(Requirement): Directions for the data below: repeat exactly the lines from the one with "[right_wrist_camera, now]" through the one with "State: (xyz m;", both included, and omit all pictures.

(Dataset excerpt):
***
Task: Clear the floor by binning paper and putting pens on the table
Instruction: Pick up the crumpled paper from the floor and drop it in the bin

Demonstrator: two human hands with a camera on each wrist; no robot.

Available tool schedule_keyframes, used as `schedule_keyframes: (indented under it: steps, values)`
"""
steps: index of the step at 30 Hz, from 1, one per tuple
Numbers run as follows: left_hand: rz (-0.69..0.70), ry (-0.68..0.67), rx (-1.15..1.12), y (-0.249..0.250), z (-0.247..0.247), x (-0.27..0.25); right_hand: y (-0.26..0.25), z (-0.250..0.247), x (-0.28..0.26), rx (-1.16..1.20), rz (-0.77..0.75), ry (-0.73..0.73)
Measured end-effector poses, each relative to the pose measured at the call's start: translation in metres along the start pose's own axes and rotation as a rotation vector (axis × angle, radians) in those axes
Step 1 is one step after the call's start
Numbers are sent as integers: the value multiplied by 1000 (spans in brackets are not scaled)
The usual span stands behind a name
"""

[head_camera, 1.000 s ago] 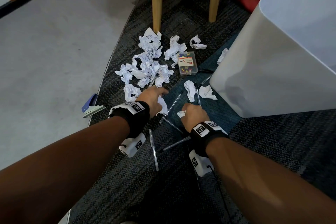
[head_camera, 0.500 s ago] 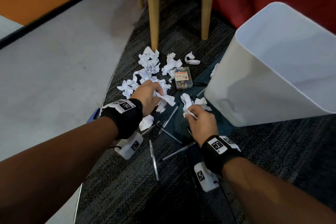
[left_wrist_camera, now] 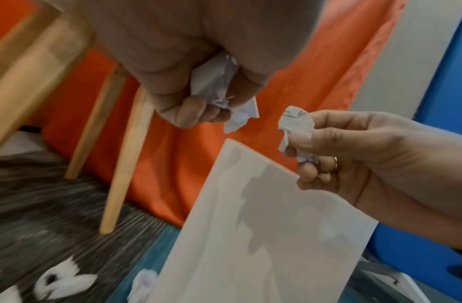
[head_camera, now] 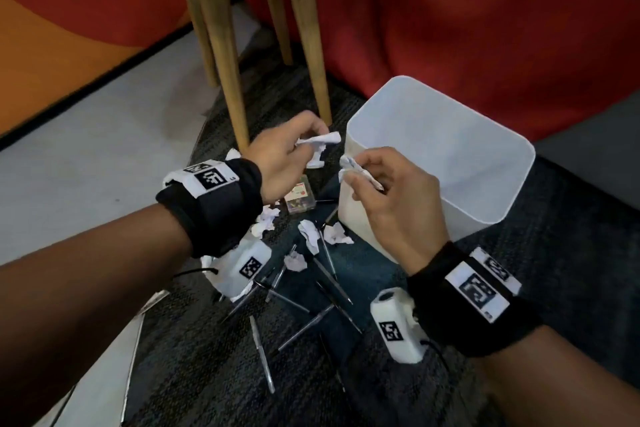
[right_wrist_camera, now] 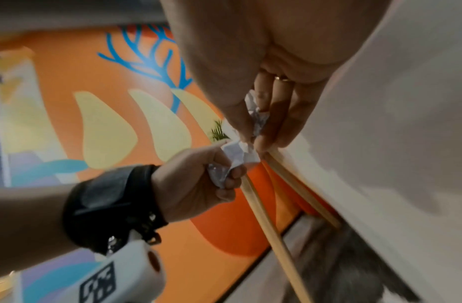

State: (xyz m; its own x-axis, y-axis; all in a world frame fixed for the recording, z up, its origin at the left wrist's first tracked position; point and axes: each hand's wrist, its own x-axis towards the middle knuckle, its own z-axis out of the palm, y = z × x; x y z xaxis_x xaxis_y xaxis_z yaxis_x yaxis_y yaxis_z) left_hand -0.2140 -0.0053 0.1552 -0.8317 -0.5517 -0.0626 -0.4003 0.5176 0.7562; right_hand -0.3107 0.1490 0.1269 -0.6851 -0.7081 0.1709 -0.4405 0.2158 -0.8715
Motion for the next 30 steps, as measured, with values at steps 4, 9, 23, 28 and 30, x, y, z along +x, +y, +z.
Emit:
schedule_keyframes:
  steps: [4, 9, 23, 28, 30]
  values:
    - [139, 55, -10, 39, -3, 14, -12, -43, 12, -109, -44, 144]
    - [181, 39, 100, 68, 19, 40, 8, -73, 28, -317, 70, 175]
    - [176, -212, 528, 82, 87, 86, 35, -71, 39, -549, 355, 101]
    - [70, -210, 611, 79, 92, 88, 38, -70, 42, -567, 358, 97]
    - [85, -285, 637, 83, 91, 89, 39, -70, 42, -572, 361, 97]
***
(Response to the task):
[right_wrist_camera, now] 

State: (xyz m; its own x-axis, y-axis; all in a world frame fixed for the recording, z up, its origin at the left wrist's first tracked position; point and axes: each hand's wrist, its own x-axis towards the middle knuckle, its own z-axis out of the palm, y = z × x; x y z xaxis_x xaxis_y xaxis_z yaxis_x yaxis_y yaxis_z) left_hand -0.2140 -0.0053 0.1552 -0.8317 -0.5517 -0.0626 -0.4003 0.5176 0.7562; right_hand -0.3107 0.1490 0.1269 -0.6851 -0.7081 0.1709 -0.4405 0.2158 -0.8715

That's the answer, with nothing more to add.